What the task requires: Where a line holds the word "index", copy that line from the data below.

Information provided:
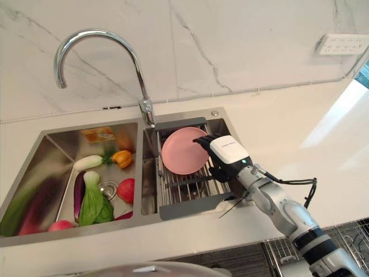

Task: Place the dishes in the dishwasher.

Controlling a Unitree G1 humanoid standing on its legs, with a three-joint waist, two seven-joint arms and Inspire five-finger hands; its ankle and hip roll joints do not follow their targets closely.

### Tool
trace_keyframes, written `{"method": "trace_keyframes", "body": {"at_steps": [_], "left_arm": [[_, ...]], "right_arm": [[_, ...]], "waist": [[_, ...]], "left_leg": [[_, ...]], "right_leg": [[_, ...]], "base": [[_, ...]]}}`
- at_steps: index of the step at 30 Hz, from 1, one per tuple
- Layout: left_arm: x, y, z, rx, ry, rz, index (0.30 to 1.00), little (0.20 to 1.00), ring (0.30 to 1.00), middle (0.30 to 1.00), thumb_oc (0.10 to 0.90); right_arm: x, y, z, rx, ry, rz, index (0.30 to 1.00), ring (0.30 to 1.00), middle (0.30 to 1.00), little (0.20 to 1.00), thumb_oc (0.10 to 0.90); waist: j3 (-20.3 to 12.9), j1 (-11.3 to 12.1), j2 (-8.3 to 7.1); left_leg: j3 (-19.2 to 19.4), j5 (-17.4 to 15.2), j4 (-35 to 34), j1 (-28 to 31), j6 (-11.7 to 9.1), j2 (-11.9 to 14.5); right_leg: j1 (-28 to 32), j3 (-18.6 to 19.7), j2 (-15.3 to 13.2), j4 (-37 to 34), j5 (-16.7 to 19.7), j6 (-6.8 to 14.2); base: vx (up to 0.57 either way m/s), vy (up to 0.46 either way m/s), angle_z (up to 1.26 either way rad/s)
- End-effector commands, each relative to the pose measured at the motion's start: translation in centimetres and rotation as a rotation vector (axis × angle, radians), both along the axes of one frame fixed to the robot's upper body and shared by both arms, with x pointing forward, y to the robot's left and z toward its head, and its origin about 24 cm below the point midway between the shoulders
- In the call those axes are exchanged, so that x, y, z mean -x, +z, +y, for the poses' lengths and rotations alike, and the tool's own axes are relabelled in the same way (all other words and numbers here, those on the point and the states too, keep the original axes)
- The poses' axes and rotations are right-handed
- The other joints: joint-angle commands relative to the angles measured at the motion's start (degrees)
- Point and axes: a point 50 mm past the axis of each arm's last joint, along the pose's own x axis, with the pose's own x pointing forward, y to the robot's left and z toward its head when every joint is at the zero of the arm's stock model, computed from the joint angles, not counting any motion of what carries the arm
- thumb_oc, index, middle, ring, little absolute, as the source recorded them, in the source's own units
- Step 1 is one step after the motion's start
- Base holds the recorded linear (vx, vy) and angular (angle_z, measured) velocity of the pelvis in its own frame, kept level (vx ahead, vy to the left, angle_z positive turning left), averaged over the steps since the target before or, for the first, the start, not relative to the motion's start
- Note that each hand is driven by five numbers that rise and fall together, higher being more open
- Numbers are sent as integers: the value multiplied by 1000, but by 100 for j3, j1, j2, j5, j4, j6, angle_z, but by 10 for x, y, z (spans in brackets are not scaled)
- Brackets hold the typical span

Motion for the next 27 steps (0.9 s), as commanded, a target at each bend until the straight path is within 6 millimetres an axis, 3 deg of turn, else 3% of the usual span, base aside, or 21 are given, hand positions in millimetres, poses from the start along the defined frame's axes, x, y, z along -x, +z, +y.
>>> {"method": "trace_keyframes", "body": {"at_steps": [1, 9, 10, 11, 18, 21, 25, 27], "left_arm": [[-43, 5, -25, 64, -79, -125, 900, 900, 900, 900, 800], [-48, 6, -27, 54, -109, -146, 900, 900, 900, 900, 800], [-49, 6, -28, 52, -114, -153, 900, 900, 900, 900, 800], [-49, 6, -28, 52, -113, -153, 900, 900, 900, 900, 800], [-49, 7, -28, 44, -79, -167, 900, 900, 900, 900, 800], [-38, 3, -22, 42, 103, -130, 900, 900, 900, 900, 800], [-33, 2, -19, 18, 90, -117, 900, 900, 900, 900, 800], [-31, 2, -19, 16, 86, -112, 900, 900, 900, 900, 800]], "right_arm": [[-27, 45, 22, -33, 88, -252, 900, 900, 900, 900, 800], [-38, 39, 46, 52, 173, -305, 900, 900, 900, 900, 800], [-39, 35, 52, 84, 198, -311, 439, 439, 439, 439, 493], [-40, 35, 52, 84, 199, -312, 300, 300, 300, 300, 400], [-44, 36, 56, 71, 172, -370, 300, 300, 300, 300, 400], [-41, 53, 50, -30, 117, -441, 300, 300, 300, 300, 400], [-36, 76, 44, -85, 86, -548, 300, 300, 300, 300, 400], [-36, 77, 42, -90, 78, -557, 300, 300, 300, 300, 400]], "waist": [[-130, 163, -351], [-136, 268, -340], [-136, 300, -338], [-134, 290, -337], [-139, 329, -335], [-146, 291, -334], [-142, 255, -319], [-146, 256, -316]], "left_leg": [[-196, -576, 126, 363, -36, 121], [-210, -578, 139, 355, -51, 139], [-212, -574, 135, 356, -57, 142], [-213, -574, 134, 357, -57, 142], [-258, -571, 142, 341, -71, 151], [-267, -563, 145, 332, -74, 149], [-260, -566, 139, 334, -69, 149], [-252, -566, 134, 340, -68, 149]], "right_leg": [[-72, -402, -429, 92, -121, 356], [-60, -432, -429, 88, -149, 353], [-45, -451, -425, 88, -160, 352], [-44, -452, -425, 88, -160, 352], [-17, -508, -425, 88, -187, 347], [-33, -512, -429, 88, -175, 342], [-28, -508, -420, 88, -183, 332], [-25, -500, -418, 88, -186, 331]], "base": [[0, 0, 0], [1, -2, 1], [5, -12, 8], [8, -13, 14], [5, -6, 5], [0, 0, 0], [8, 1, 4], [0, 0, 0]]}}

Exercise solution:
- at_steps: index of the step at 30 Hz, from 1, one per tuple
- Layout: left_arm: x, y, z, rx, ry, rz, index (0.30 to 1.00), little (0.20 to 1.00), ring (0.30 to 1.00), middle (0.30 to 1.00), thumb_oc (0.10 to 0.90); right_arm: x, y, z, rx, ry, rz, index (0.30 to 1.00), ring (0.30 to 1.00), middle (0.30 to 1.00), little (0.20 to 1.00), thumb_oc (0.10 to 0.90); waist: j3 (-20.3 to 12.9), j1 (-11.3 to 12.1), j2 (-8.3 to 7.1); left_leg: j3 (-19.2 to 19.4), j5 (-17.4 to 15.2), j4 (-35 to 34), j1 (-28 to 31), j6 (-11.7 to 9.1), j2 (-11.9 to 14.5); right_leg: j1 (-28 to 32), j3 (-18.6 to 19.7), j2 (-15.3 to 13.2), j4 (-37 to 34), j5 (-16.7 to 19.7), j6 (-6.8 to 14.2); base: vx (up to 0.57 either way m/s), vy (up to 0.46 either way m/s), angle_z (up to 1.26 either way rad/s)
- thumb_oc, index, middle, ring, little absolute, as the source recorded them, in the source's own units

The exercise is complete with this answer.